По губам сенатора скользнула легкая улыбка. Было видно, что ему понравился мой ответ. Его жена, наоборот, поджала губы.
– Твой опекун довольно необычный человек, и у него, похоже, слишком своеобразное понятие о воспитании пятнадцатилетнего юноши, – сейчас в голосе женщины сквозило неодобрение. – И вообще я не понимаю, как государство могло оставить мальчика без должного надзора? Это неправильно. Мальчику нужна забота и правильное воспитание. Да и что ему может дать бывший полицейский?!
– Мария, это не наше дело. Судя по нашей беседе, парень не витает в облаках и довольно здраво мыслит. Если это заслуга его опекуна, то он мне уже нравится, – сенатор повернулся ко мне. – Майкл, я знаю, что ты тоже пережил большое горе. Прими наши искренние соболезнования.
– Генри, что не так с родителями Майкла? Я же вижу, что ты что-то от меня скрываешь!
– Их убили люди Микки Коэна, – вместо сенатора ответил я.
– Коэна? Гангстера из Лос-Анджелеса?
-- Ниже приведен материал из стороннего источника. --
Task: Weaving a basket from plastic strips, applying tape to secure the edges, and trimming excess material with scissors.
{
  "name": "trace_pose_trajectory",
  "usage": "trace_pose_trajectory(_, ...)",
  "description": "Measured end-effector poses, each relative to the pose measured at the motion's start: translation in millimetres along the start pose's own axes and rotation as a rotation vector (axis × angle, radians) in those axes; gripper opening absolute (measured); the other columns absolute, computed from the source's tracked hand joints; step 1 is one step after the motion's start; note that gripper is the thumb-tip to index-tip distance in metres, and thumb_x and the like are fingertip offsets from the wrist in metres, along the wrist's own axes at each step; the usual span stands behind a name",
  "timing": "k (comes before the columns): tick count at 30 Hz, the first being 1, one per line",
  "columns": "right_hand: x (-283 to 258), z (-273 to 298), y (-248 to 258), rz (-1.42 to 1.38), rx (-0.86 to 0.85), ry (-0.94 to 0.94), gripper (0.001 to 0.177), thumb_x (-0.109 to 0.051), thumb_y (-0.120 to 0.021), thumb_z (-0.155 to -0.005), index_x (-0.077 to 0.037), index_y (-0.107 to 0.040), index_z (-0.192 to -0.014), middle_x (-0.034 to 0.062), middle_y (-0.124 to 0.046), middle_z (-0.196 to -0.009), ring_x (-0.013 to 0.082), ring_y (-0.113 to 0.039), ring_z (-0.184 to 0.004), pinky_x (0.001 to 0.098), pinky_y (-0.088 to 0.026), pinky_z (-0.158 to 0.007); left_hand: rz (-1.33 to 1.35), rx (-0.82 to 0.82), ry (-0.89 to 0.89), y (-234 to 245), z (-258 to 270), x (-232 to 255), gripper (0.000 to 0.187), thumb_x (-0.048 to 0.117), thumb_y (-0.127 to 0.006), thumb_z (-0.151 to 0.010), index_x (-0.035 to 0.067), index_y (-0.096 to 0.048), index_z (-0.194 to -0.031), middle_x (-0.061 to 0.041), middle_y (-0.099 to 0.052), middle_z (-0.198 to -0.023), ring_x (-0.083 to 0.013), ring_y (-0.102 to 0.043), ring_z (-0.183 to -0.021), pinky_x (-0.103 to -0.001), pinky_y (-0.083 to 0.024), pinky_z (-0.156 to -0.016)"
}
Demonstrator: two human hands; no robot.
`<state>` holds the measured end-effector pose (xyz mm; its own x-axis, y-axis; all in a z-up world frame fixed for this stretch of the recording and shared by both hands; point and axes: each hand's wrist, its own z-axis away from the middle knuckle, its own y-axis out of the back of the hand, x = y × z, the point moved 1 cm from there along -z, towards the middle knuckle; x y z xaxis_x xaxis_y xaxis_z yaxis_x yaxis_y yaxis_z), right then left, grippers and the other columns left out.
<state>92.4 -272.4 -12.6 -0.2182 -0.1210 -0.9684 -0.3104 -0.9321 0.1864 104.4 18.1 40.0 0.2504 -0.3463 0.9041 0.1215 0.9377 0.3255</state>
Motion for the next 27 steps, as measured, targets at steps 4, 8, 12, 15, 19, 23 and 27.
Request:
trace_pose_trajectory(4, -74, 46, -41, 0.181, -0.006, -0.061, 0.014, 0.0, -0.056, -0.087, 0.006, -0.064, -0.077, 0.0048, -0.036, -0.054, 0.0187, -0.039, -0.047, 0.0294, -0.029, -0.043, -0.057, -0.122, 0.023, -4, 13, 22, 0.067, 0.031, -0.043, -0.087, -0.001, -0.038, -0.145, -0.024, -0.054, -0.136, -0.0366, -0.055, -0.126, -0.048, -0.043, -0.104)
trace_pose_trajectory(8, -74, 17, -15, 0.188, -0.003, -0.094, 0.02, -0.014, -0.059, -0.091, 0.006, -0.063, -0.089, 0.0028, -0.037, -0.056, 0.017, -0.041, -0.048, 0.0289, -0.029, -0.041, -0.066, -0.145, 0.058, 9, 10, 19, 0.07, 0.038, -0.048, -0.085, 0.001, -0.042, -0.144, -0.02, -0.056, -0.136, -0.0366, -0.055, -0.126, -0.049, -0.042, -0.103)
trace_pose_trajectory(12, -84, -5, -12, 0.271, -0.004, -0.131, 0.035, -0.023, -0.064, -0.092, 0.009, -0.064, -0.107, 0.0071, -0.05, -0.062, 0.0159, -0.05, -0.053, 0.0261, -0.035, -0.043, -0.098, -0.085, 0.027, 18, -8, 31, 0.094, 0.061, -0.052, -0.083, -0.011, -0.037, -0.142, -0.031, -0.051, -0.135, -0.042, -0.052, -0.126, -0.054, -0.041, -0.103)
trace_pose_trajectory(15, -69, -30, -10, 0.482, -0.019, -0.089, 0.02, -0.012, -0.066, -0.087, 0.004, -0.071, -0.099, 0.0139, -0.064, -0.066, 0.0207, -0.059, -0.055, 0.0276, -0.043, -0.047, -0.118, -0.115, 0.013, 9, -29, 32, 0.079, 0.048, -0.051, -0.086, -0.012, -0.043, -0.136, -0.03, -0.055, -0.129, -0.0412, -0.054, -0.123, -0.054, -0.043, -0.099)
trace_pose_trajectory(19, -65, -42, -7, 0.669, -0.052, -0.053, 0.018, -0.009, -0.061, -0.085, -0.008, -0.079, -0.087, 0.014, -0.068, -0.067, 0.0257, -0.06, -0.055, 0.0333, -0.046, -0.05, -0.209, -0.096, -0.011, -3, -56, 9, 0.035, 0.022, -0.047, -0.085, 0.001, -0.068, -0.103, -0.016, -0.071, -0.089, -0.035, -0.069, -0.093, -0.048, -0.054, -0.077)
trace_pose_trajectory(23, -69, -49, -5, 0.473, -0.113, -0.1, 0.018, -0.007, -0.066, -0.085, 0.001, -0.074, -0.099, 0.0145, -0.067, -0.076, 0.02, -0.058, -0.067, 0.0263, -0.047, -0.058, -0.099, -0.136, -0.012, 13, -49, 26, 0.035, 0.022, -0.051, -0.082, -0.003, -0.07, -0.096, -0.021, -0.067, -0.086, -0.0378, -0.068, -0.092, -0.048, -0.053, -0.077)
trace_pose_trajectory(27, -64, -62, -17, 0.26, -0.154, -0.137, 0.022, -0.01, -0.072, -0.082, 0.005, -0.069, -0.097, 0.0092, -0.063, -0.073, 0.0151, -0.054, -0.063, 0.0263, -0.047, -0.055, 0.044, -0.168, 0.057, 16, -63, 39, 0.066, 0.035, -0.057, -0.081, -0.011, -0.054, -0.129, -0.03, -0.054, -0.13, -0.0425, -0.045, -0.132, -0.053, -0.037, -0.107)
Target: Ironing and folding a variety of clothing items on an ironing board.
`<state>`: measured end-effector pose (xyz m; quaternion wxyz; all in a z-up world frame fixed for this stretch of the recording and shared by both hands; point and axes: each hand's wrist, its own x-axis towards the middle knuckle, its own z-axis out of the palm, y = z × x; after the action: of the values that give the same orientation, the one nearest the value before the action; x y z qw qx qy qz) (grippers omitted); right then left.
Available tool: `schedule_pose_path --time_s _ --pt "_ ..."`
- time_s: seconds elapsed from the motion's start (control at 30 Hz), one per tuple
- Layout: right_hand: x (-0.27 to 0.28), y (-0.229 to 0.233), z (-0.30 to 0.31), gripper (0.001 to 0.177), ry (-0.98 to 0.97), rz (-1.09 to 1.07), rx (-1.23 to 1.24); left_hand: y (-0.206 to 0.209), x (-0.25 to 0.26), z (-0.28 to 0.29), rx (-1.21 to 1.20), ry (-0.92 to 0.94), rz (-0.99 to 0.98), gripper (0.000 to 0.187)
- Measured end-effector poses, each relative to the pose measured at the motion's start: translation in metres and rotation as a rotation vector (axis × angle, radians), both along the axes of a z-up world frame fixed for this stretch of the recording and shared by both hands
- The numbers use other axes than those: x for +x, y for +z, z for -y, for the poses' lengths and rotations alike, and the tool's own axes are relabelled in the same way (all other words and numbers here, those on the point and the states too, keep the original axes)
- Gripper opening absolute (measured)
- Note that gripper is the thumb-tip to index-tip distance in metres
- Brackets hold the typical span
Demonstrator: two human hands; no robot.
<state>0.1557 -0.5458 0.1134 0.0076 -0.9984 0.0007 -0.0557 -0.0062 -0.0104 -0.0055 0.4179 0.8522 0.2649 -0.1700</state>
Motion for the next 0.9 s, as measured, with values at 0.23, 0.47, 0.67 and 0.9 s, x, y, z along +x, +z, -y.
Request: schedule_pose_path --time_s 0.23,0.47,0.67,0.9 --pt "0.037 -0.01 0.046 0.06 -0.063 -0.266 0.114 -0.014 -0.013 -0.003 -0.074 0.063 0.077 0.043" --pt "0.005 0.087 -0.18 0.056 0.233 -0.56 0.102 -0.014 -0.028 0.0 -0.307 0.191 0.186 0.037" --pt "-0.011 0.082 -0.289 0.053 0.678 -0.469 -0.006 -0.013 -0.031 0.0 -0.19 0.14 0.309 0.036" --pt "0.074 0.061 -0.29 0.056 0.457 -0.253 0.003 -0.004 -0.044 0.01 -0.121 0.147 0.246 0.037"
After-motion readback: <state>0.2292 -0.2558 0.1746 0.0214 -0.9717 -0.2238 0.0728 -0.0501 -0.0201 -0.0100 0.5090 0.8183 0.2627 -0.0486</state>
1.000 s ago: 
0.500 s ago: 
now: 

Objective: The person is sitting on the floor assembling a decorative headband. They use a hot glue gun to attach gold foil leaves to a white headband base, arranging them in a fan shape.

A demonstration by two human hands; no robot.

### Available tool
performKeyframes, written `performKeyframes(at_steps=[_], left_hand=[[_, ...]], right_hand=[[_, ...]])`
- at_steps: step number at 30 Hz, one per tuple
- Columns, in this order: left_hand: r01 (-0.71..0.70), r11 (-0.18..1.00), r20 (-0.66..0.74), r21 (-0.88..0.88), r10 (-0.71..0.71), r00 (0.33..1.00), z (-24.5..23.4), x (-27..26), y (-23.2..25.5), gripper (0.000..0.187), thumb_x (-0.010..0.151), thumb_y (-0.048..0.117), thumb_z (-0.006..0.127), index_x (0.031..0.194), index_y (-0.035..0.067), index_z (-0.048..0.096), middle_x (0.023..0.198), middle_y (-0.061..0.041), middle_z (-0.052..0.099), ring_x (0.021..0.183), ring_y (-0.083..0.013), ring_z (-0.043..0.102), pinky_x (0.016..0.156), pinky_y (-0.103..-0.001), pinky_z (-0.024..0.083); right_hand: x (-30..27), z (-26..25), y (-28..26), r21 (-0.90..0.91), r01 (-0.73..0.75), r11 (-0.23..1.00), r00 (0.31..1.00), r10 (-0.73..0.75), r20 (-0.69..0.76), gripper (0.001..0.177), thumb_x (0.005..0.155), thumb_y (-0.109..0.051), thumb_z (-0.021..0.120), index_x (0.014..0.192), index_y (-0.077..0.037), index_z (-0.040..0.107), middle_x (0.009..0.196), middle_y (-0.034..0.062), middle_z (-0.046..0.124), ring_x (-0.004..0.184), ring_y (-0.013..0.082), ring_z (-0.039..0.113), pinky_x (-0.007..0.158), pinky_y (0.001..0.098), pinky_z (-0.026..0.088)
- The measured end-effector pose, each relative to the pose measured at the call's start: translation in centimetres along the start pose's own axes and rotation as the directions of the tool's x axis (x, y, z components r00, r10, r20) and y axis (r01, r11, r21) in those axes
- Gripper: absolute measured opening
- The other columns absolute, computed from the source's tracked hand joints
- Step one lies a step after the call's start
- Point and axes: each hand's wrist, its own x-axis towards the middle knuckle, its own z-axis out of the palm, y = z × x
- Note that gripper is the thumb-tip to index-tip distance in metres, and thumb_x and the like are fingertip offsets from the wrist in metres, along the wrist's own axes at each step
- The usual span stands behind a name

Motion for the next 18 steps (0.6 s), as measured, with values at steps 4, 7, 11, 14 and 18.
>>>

Я слышала, что там была какая-то страшная история, когда убили много людей.
– У тебя хорошая память, милая.
– Бедняжка, – негромко сказала миссис Вильсон. – В твои годы потерять родителей – это невероятно тяжело. Мы от всей души сочувствуем тебе в твоем большом горе.
– Большое вам спасибо, – поблагодарил я, при этом чуть наклонил голову.
Мне нравились эти люди. Сенатор был из тех прямых и жестких людей, которые при необходимости проявят гибкость, но при этом предпочитают схватку с противником лицом к лицу. Мария выглядела женщиной довольно строгих правил, но нетрудно было увидеть, что она верная жена и любящая мать.
– Майкл, а у тебя есть мечта?
Только я собрался попрощаться и навсегда исчезнуть из их жизни, как моему намерению помешал новый вопрос миссис Вильсон. Если говорить честно, мне все меньше нравились ее вопросы и бросаемые на меня заботливо-внимательные взгляды. Я сделал серьезное лицо и сказал:
– Ничего не могу сказать вам, леди, так как еще не определился в жизни. Как мне говорит дядя Макс: не мечтай попусту, а определяй для себя ближайшую цель и иди к ней. Так ты рано или поздно найдешь дело, которое будет тебе по душе.
– Твой Макс правильно говорит, – поддержал меня сенатор. – Вот что значит настоящий американец. Знаешь, парень, а я действительно не прочь познакомиться с твоим опекуном.